Sat 24 Nov 2007
It’s election night in Oz, and as Jana ignores him and watches the TV coverage, Zan talks to himself about
- Australian bees end their The Fugitive-style quest to prove their innocence.
- Finally, an all-in-one craft toy and date-rape drug solution.
- Misogynist santas.
- and in an all-new Amateur Cognitive Science, we ask, Did Achilles only have half a brain?
Morning after election day update: Labor has won the federal election; John Howard’s seat could still go either way, with Labor slightly ahead.

November 26th, 2007 at 4:12 am
I was happy to see the news about Kevin Rudd this morning, even though it has no effect on me at all really. But I’m glad to see Bush’s one buddy in opposing the Kyoto Protocol is out.
November 26th, 2007 at 8:33 am
Yup. It looks like Australia will (belatedly) sign the Kyoto Protocol some time in the next few days, in time for it to be a part of the negotiations for Kyoto II in Indonesia. And Howard did lose his seat.
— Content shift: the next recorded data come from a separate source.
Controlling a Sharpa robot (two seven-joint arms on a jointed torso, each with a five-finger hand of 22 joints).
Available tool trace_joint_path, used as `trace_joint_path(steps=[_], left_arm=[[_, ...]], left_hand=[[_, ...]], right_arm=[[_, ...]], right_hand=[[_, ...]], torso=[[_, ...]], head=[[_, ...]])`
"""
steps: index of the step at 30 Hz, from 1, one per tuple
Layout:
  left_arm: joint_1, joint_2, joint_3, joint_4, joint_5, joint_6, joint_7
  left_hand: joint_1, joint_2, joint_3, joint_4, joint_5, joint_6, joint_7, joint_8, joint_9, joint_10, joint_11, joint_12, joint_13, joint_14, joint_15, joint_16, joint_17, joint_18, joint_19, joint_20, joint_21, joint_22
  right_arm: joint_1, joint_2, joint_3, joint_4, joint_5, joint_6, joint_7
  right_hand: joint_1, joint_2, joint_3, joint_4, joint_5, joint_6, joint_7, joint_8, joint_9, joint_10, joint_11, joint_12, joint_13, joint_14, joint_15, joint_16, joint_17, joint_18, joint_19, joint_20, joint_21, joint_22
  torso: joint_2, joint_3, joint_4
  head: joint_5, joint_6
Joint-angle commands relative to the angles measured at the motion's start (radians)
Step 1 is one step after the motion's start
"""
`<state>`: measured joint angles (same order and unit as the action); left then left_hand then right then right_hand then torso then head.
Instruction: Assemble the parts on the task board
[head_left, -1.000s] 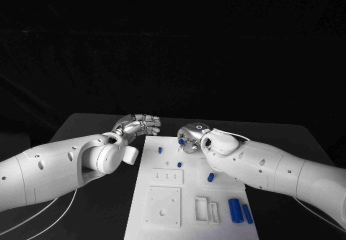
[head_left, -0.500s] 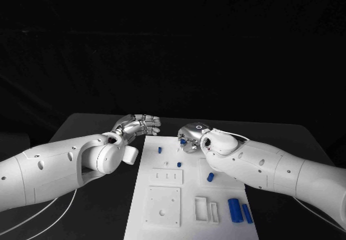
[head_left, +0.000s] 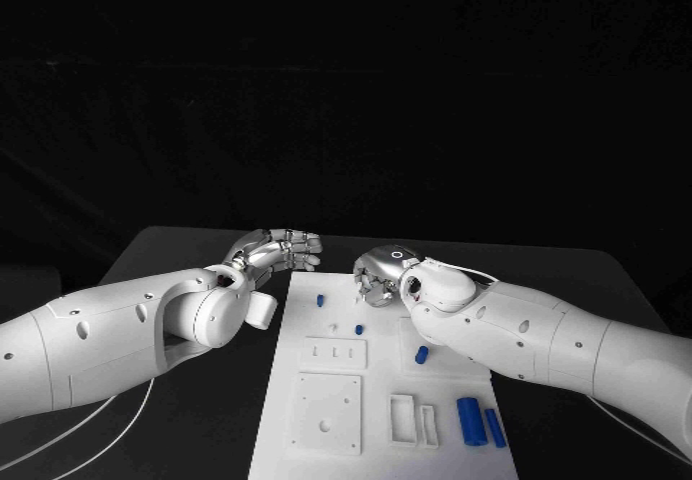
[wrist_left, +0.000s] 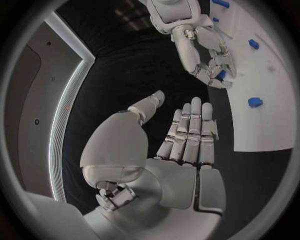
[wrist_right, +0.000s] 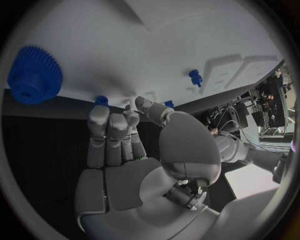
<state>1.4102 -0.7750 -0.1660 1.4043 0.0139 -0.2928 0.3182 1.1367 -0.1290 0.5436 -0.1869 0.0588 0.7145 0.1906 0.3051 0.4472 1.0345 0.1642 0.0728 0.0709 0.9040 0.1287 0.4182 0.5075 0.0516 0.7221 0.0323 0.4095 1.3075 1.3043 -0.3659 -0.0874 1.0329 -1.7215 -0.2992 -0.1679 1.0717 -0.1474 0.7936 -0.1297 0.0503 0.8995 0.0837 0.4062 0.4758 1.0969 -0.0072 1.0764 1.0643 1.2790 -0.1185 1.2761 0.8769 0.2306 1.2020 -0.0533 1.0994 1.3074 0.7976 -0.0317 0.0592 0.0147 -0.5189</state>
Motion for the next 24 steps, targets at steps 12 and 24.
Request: trace_joint_path(steps=[12, 24], left_arm=[[0.001, 0.000, 0.001, 0.002, -0.004, 0.016, 0.005], [0.001, -0.009, 0.001, 0.005, -0.004, 0.017, 0.004]], left_hand=[[-0.008, 0.001, -0.001, -0.007, 0.003, 0.010, 0.009, -0.004, -0.001, 0.004, -0.001, -0.005, -0.001, -0.002, 0.007, -0.007, 0.002, 0.017, -0.007, 0.002, 0.007, 0.021], [-0.007, 0.000, -0.001, -0.008, 0.003, 0.009, 0.009, -0.004, -0.001, 0.004, -0.001, -0.005, -0.002, -0.002, 0.007, -0.007, 0.002, 0.017, -0.007, 0.002, 0.007, 0.021]], right_arm=[[0.000, -0.021, 0.000, 0.005, 0.087, -0.193, 0.037], [0.000, -0.097, 0.034, 0.075, 0.121, -0.256, 0.065]], right_hand=[[-0.039, -0.082, -0.050, -0.001, -0.003, 0.026, 0.032, -0.066, -0.025, -0.065, 0.014, 0.006, -0.005, 0.001, 0.014, -0.004, 0.008, 0.031, 0.004, -0.006, 0.009, 0.016], [-0.054, -0.132, -0.187, -0.038, 0.000, -0.034, 0.059, -0.097, -0.037, -0.078, 0.037, 0.015, -0.007, -0.003, 0.038, -0.002, 0.022, 0.031, 0.002, -0.024, 0.005, 0.011]], torso=[[-0.001, 0.0008, -0.0021], [0.000, 0.0017, -0.0041]], head=[[0.001, 0.006], [-0.002, 0.017]])
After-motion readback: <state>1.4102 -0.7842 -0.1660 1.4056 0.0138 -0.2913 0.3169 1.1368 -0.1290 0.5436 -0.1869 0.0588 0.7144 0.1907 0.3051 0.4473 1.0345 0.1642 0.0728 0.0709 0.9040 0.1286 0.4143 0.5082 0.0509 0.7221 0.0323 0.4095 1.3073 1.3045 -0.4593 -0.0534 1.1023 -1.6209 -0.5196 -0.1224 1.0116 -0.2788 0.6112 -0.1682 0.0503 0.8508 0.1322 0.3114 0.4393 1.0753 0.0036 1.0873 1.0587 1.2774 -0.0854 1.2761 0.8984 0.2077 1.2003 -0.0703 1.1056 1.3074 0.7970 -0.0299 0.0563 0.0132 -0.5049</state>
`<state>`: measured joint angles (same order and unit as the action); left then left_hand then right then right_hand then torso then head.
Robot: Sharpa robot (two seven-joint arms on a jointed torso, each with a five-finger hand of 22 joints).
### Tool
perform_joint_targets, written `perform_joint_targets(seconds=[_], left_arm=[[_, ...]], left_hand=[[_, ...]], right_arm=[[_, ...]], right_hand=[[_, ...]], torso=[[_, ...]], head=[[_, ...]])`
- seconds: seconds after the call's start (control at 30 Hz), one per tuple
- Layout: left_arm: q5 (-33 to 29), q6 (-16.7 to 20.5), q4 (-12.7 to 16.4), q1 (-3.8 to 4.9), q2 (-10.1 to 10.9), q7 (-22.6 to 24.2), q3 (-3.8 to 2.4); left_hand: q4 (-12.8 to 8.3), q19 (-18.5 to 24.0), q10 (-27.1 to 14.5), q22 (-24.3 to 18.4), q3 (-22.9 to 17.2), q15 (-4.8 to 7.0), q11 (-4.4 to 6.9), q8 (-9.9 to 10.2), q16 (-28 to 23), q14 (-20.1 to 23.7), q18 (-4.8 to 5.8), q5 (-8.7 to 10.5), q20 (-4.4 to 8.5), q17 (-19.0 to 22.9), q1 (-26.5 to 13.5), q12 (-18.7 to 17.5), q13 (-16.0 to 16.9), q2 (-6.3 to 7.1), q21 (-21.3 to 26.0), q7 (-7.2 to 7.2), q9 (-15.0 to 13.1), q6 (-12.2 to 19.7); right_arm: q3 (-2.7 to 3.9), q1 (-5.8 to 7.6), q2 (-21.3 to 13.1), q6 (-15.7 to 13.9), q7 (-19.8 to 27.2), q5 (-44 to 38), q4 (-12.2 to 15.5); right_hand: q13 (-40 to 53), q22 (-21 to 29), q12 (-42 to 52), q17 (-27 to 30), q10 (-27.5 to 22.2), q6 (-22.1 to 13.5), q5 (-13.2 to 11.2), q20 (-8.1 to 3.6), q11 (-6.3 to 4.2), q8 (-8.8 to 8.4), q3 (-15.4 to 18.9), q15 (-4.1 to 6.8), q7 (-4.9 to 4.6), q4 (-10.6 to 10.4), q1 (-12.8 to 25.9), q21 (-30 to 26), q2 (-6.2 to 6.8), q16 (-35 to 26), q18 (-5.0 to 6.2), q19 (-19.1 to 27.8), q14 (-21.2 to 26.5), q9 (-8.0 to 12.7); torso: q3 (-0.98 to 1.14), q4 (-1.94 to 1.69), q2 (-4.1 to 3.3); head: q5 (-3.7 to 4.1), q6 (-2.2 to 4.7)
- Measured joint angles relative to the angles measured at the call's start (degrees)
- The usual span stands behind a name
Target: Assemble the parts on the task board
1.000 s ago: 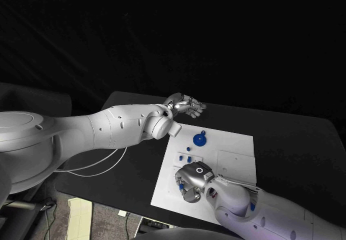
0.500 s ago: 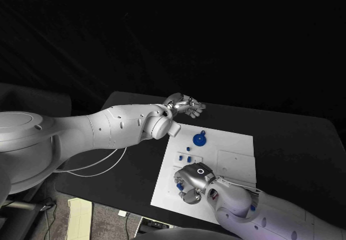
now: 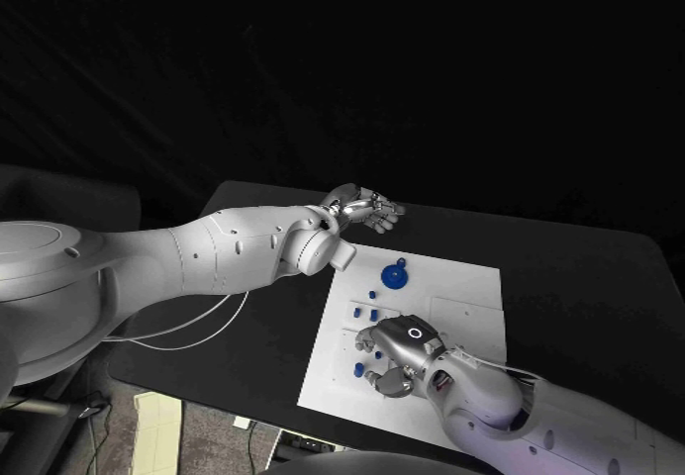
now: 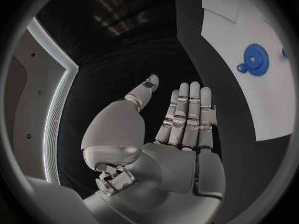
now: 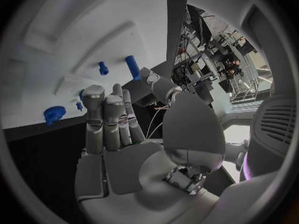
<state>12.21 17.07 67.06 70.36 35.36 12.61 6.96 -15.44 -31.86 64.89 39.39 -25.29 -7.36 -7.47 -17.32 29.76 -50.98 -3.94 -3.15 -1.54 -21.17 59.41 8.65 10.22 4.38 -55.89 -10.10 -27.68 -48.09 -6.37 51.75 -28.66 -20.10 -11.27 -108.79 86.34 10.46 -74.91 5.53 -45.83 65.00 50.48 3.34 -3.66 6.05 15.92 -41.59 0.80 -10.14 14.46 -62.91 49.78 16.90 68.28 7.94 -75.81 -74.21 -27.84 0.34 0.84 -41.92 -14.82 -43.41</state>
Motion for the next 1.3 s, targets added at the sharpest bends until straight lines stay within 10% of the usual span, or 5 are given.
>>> perform_joint_targets(seconds=[0.47,0.8,1.07,1.3], left_arm=[[0.0,-0.1,0.0,-0.01,0.7,0.0,0.02],[-0.1,-0.5,-0.3,-0.71,1.1,0.2,0.03],[-0.4,-0.9,-0.3,-1.75,1.4,0.3,0.05],[-0.7,-1.2,0.0,-2.57,2.1,0.5,0.05]], left_hand=[[0.0,0.0,0.0,0.0,0.0,0.0,0.0,0.0,0.0,0.0,0.09,0.0,0.0,-0.1,0.0,0.0,0.0,0.0,0.0,0.0,0.0,0.0],[0.2,0.0,0.0,0.1,-0.2,0.0,0.0,0.0,0.0,0.0,0.39,0.0,0.0,-0.3,-0.5,0.0,0.0,0.0,0.0,0.0,0.0,0.0],[0.2,0.0,0.0,0.1,-0.2,0.0,0.0,0.0,0.0,0.0,0.41,0.0,0.0,-0.4,-0.5,0.0,0.0,0.0,0.0,0.0,0.0,0.0],[0.2,0.0,0.0,0.1,-0.2,0.0,0.0,-0.2,0.0,0.0,0.45,0.0,0.0,-0.5,-0.5,0.0,0.0,0.0,0.0,0.0,0.0,0.0]], right_arm=[[4.01,6.05,-11.3,-2.0,1.4,14.7,5.8],[3.97,8.51,-18.0,0.9,0.4,23.7,4.7],[3.89,8.56,-19.9,8.8,-3.4,29.3,4.2],[2.24,8.58,-20.9,16.6,-9.6,37.7,3.9]], right_hand=[[2.3,0.0,4.0,0.1,7.0,2.7,0.0,0.35,-2.7,1.5,0.2,1.65,1.41,-3.4,1.2,0.0,-0.33,0.0,0.01,-0.9,-1.0,-0.3],[17.3,0.0,21.6,-0.4,7.0,2.8,-0.3,-0.49,-4.78,1.87,2.2,4.22,2.54,-7.2,3.1,0.0,-0.95,0.0,0.65,-0.7,0.0,-1.8],[45.0,0.0,55.3,-4.4,0.6,2.2,-0.5,-0.96,-6.15,1.87,1.7,5.28,3.81,-12.5,7.9,2.7,-2.19,4.3,1.43,0.3,0.7,-2.5],[49.8,0.0,62.0,-6.6,0.6,2.2,-0.5,-1.29,-6.15,1.59,1.7,5.33,3.8,-14.0,9.6,4.7,-3.3,6.0,1.38,-0.7,0.2,-3.0]], torso=[[0.13,0.14,0.1],[0.22,0.47,0.47],[0.52,0.64,1.05],[0.88,0.85,1.59]], head=[[1.56,1.36],[4.7,2.83],[7.55,3.14],[9.5,2.34]])
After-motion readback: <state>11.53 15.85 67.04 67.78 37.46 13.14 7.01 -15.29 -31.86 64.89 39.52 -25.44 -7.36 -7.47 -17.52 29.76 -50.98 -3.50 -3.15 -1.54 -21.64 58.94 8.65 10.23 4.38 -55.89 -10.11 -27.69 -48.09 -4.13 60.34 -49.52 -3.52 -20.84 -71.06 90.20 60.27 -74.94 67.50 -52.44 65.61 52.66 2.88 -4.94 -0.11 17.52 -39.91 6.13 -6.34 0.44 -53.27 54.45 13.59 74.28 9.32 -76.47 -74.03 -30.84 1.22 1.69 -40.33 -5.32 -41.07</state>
November 28th, 2007 at 8:14 am
Movember - I’ve never heard of it, but I think it’s a GREAT idea. It would probably catch on over here, especially among the hispters who are growing mustaches at an astonishing rate anyway. They could be using them for good.
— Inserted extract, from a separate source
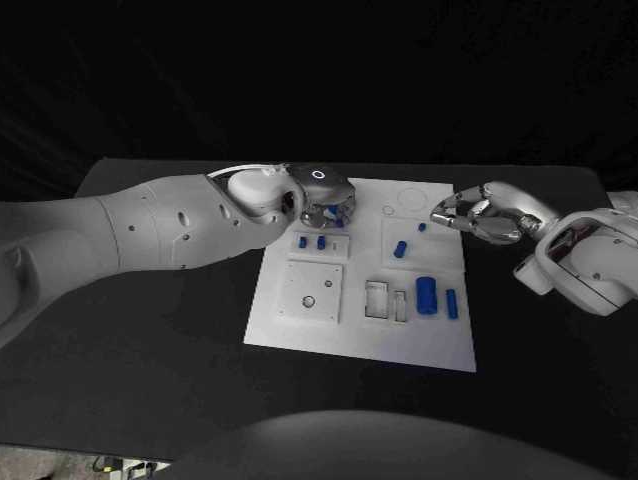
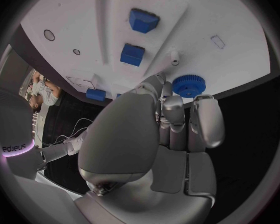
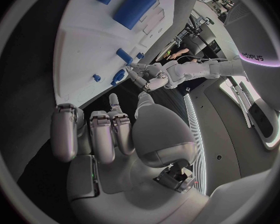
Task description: Assemble the parts on the task board
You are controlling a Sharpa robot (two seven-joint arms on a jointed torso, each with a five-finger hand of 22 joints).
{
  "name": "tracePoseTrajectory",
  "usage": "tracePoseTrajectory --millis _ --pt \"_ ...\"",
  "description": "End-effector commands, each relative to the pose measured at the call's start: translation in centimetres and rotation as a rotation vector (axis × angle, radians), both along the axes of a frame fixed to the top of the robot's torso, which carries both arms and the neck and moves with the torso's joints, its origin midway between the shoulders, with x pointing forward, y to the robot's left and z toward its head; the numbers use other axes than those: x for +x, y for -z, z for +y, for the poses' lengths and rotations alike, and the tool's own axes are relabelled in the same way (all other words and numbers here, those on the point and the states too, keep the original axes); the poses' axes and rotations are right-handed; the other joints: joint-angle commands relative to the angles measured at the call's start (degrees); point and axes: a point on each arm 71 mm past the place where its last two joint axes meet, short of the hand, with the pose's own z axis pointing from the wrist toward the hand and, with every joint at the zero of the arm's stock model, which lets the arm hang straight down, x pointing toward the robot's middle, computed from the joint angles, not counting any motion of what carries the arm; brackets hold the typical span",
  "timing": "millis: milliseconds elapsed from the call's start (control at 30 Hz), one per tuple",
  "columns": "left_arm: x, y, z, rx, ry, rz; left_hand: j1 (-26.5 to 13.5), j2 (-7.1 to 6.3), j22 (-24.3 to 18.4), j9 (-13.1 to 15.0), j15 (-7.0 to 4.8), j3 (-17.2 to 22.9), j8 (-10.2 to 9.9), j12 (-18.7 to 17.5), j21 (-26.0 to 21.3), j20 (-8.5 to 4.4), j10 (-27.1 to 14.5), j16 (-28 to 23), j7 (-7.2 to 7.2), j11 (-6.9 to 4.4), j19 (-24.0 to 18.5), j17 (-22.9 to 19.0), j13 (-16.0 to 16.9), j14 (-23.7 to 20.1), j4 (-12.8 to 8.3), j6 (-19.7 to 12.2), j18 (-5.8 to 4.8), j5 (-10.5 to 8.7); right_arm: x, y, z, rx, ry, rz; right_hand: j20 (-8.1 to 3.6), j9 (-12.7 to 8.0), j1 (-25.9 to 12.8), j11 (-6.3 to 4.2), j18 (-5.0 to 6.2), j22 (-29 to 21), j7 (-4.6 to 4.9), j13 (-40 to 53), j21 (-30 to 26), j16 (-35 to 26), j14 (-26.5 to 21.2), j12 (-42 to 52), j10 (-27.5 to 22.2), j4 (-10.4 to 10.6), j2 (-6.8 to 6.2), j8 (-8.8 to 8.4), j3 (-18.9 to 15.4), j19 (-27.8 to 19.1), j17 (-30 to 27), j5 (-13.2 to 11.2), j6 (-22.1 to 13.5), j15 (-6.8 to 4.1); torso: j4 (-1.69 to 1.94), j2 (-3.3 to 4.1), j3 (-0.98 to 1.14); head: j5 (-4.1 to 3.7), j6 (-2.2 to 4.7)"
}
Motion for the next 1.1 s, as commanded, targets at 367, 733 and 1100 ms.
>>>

November 29th, 2007 at 12:16 pm
Why is this episode receiving so few comments?
December 1st, 2007 at 2:55 am
The corpus callosum is reported to be the same relative size but different in structure in men and women, possibly explaining why women are better at multitasking.
It is also reported to be significantly larger in musicians than non-musicians, and to be slightly larger in left-handed people than right-handed people.
10% of people are left-handed. Does cutting the corpus callosum in left-handed people have the same effect as for right-handed people? Or have other functions swapped hemispheres?
December 1st, 2007 at 3:04 am
And talking of the corpus callosum, “Alien Hand Syndrome” is a weird side-effect:
http://en.wikipedia.org/wiki/Alien_hand_syndrome
Possibly related to the Retarded Stranger?
December 2nd, 2007 at 12:43 pm
Hey! A new BYU! I’m quite late to this party.
I’m always intrigued by the advancement of thought/knowledge over history, i.e. why did some of man’s greatest philosophical achievements/thoughts come into being when they did?
The advance of scientific knowledge is intriguing too, to a certain extent, but it seems more cumulative and driven by environment than philosophy.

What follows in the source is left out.